By the Way: McCain v. Huckabee

Am I the only one who found the Republican debates just a tiny bit risible? All of these candidates were falling all over themselves to declare that they were the true conservatives in this race, the true heirs of Ronald Reagan. Given the condition of the country after seven years of conservativism—arguably twenty-seven years of conservativism—the specter of the Republican candidates jostling with one another over who is the most conservative looks a bit like a group of pyromaniacs arguing over who’s the best arsonist.

With Mitt Romney’s departure from the race and with Ron Paul scaling back his effort, that effectively leaves two: John McCain, the clear frontrunner, and Mike Huckabee, who vowed to continue his campaign for the Republican nomination. “I didn’t major in math,” Huckabee said in a speech at the Conservative Political Action Conference. “I majored in miracles, and I still believe in them too.”

Huckabee also believes that the world was created in six twenty-four-hour days, as he declared in another of those memorable Republican debates.

With the exception of James Dobson of Focus on the Family, who endorsed Huckabee, conservatives are apoplectic about their choices. I caught Rush Limbaugh in high dudgeon on the way to class yesterday and Sean Hannity on the way home. Ann Coulter, in full pro-wrestling mode, pledged to campaign for Hillary Clinton if McCain was the Republican nominee, an offer the Clinton campaign should find a way to refuse.

So we’re faced with the prospect of McCain pandering after the goodwill of conservatives all the way to the Republican National Convention. And, despite the media-generated myth that McCain is above pandering, he knows very well how to do it. Consider his unflagging support for the war in Iraq, or his embrace of George W. Bush after Bush had savaged him and his family in the Republican primaries in 2000. Or his speech this week before the Conservative Political Action Conference.

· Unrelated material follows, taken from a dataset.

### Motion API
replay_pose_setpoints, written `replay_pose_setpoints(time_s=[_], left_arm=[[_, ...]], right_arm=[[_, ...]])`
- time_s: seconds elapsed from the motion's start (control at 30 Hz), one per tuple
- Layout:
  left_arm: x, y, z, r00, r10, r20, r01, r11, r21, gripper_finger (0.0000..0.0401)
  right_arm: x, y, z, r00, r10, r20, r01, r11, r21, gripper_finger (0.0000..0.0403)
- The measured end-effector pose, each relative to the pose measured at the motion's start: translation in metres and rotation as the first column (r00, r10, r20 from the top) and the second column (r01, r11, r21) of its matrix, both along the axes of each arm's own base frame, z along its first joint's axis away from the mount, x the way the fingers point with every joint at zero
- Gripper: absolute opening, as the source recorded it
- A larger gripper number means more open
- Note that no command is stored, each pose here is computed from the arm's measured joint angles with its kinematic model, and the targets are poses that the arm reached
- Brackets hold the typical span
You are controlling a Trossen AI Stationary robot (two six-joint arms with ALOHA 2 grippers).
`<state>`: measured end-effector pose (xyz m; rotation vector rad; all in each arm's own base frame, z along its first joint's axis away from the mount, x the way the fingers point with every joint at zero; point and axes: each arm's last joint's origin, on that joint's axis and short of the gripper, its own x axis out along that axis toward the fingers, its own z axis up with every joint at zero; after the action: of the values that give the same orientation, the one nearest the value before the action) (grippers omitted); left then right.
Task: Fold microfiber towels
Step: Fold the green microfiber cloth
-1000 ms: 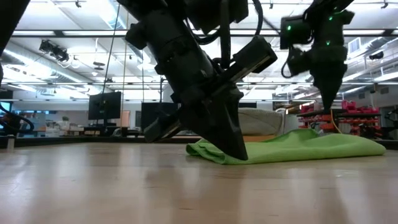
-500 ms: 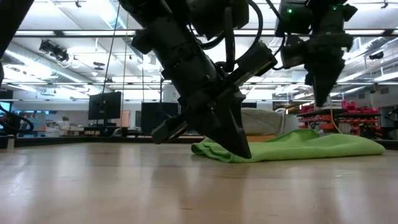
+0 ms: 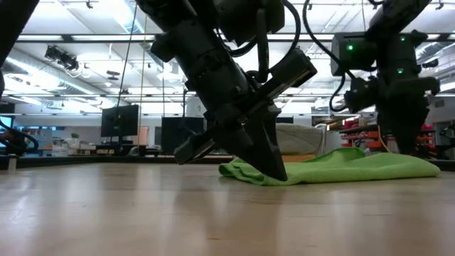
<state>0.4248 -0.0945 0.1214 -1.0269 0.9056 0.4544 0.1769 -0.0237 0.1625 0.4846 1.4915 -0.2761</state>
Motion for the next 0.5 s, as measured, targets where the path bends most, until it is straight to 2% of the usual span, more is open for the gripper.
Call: replay_pose_setpoints(time_s=[0.13, 0.23, 0.33, 0.5], left_arm=[[0.000, 0.000, 0.000, 1.000, 0.001, 0.000, -0.001, 1.000, -0.001, 0.0010], [0.000, 0.000, 0.000, 1.000, 0.005, 0.000, -0.005, 1.000, -0.004, 0.0012], [0.000, 0.000, 0.000, 1.000, 0.009, 0.000, -0.009, 1.000, -0.006, 0.0020], [0.000, 0.000, 0.000, 1.000, 0.010, 0.002, -0.010, 1.000, -0.007, 0.0015]], right_arm=[[0.002, 0.005, 0.010, 0.999, -0.006, 0.032, 0.006, 1.000, -0.002, 0.0007], [0.011, 0.011, 0.019, 0.991, 0.007, 0.134, -0.008, 1.000, 0.002, 0.0007], [0.023, 0.017, 0.019, 0.973, 0.037, 0.226, -0.048, 0.998, 0.047, 0.0003], [0.032, 0.015, 0.001, 0.986, 0.060, 0.157, -0.067, 0.997, 0.039, 0.0002]])
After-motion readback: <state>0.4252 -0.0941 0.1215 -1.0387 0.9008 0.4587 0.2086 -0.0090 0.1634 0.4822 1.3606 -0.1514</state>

Expect even more impassioned statements in the months ahead about the necessity of the “War on Terror,” the importance of tax cuts for the wealthiest Americans and the evils of illegal immigration. And, in a sop to the religious right, look for more rhetoric about making abortion illegal. (As someone who finds abortion itself reprehensible but who is also a libertarian on the issue—I think the government should have no jurisdiction whatsoever over gestation—I’ve been trying for the better part of three decades now to have a conservative explain to me how he reconciles making abortion illegal with the conservative mantra of less government interference in people’s lives.)

The winnowing of the Republican field probably curtails the spectacle of candidates arguing over who is the true conservative. McCain, the presumptive nominee, apparently believes that he has to make his case to the satisfaction of the Limbaugh-Hannity-Coulter crowd.

Still, perhaps we shouldn’t count Huckabee out. Hey, if God can create the world in six days, the Huckster might yet emerge as the Republican nominee.